[Opening Data segment section]

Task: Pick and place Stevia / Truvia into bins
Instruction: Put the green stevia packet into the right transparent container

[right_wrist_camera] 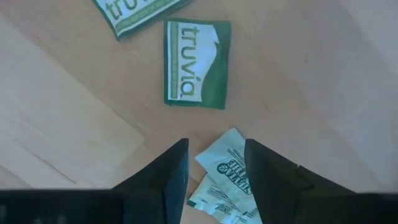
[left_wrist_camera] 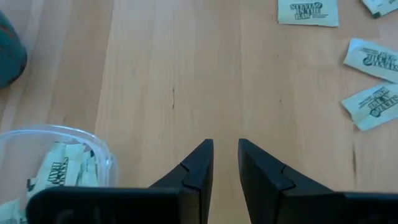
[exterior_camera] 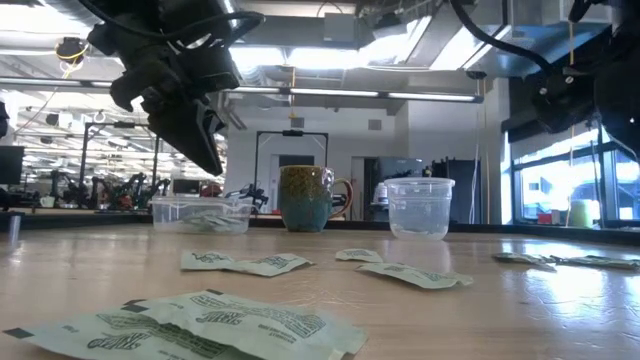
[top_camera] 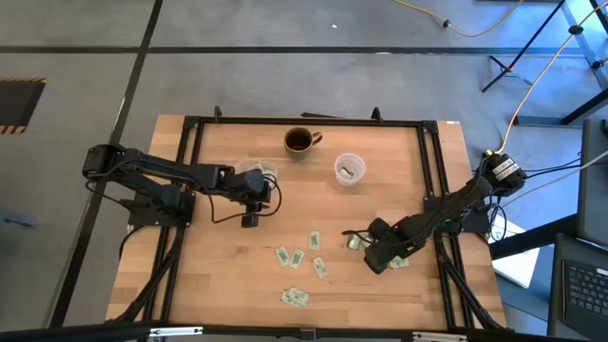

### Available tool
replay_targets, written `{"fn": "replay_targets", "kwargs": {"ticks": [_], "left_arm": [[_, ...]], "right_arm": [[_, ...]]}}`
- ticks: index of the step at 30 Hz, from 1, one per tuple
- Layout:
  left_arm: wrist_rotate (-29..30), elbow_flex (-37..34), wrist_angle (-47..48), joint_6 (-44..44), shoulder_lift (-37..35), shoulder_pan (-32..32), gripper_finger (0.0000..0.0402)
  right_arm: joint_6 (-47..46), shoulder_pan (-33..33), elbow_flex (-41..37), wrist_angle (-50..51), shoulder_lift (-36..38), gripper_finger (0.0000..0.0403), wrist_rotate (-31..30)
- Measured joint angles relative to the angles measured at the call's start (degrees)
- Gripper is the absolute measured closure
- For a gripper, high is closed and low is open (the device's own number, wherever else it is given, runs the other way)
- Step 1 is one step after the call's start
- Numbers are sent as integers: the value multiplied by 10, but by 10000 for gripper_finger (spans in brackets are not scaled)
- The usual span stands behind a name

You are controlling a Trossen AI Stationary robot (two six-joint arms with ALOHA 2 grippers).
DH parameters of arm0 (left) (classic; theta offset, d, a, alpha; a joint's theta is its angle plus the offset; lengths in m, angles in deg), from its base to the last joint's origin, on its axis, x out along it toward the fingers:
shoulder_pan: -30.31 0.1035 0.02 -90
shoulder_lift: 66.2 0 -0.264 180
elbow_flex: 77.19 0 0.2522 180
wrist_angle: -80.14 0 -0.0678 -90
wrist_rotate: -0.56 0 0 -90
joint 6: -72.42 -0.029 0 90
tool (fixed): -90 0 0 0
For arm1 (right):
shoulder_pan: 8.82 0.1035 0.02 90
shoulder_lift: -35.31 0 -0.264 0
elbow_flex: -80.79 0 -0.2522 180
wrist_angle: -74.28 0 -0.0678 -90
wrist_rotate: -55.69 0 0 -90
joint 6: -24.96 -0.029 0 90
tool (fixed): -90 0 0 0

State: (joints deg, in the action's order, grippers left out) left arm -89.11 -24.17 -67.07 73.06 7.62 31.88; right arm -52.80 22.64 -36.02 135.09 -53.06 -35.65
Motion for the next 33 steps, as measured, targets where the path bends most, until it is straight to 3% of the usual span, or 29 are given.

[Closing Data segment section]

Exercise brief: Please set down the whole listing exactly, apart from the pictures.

Solution for this exercise:
Task: Pick and place Stevia / Truvia into bins
Instruction: Put the green stevia packet into the right transparent container

[right_wrist_camera] 
[left_wrist_camera] 
[exterior_camera] 
[top_camera] 

### Available tool
replay_targets, written `{"fn": "replay_targets", "kwargs": {"ticks": [_], "left_arm": [[_, ...]], "right_arm": [[_, ...]]}}`
- ticks: index of the step at 30 Hz, from 1, one per tuple
- Layout:
  left_arm: wrist_rotate (-29..30), elbow_flex (-37..34), wrist_angle (-47..48), joint_6 (-44..44), shoulder_lift (-37..35), shoulder_pan (-32..32), gripper_finger (0.0000..0.0402)
  right_arm: joint_6 (-47..46), shoulder_pan (-33..33), elbow_flex (-41..37), wrist_angle (-50..51), shoulder_lift (-36..38), gripper_finger (0.0000..0.0403), wrist_rotate (-31..30)
- Measured joint angles relative to the angles measured at the call's start (degrees)
- Gripper is the absolute measured closure
- For a gripper, high is closed and low is open (the device's own number, wherever else it is given, runs the other way)
- Step 1 is one step after the call's start
- Numbers are sent as integers: the value multiplied by 10, but by 10000 for gripper_finger (spans in brackets are not scaled)
- The usual span stands behind a name

You are controlling a Trossen AI Stationary robot (two six-joint arms with ALOHA 2 grippers).
DH parameters of arm0 (left) (classic; theta offset, d, a, alpha; a joint's theta is its angle plus the offset; lengths in m, angles in deg), from its base to the last joint's origin, on its axis, x out along it toward the fingers:
shoulder_pan: -30.31 0.1035 0.02 -90
shoulder_lift: 66.2 0 -0.264 180
elbow_flex: 77.19 0 0.2522 180
wrist_angle: -80.14 0 -0.0678 -90
wrist_rotate: -0.56 0 0 -90
joint 6: -72.42 -0.029 0 90
tool (fixed): -90 0 0 0
For arm1 (right):
shoulder_pan: 8.82 0.1035 0.02 90
shoulder_lift: -35.31 0 -0.264 0
elbow_flex: -80.79 0 -0.2522 180
wrist_angle: -74.28 0 -0.0678 -90
wrist_rotate: -55.69 0 0 -90
joint 6: -24.96 -0.029 0 90
tool (fixed): -90 0 0 0

State: (joints deg, in the action's order, grippers left out) left arm -89.11 -24.17 -67.07 73.06 7.62 31.88; right arm -52.80 22.64 -36.02 135.09 -53.06 -35.65
Motion for the next 33 steps, as measured, targets where the path bends most, until it is straight to 3% of the usual span, or 29 are given.

The requested output is now complete.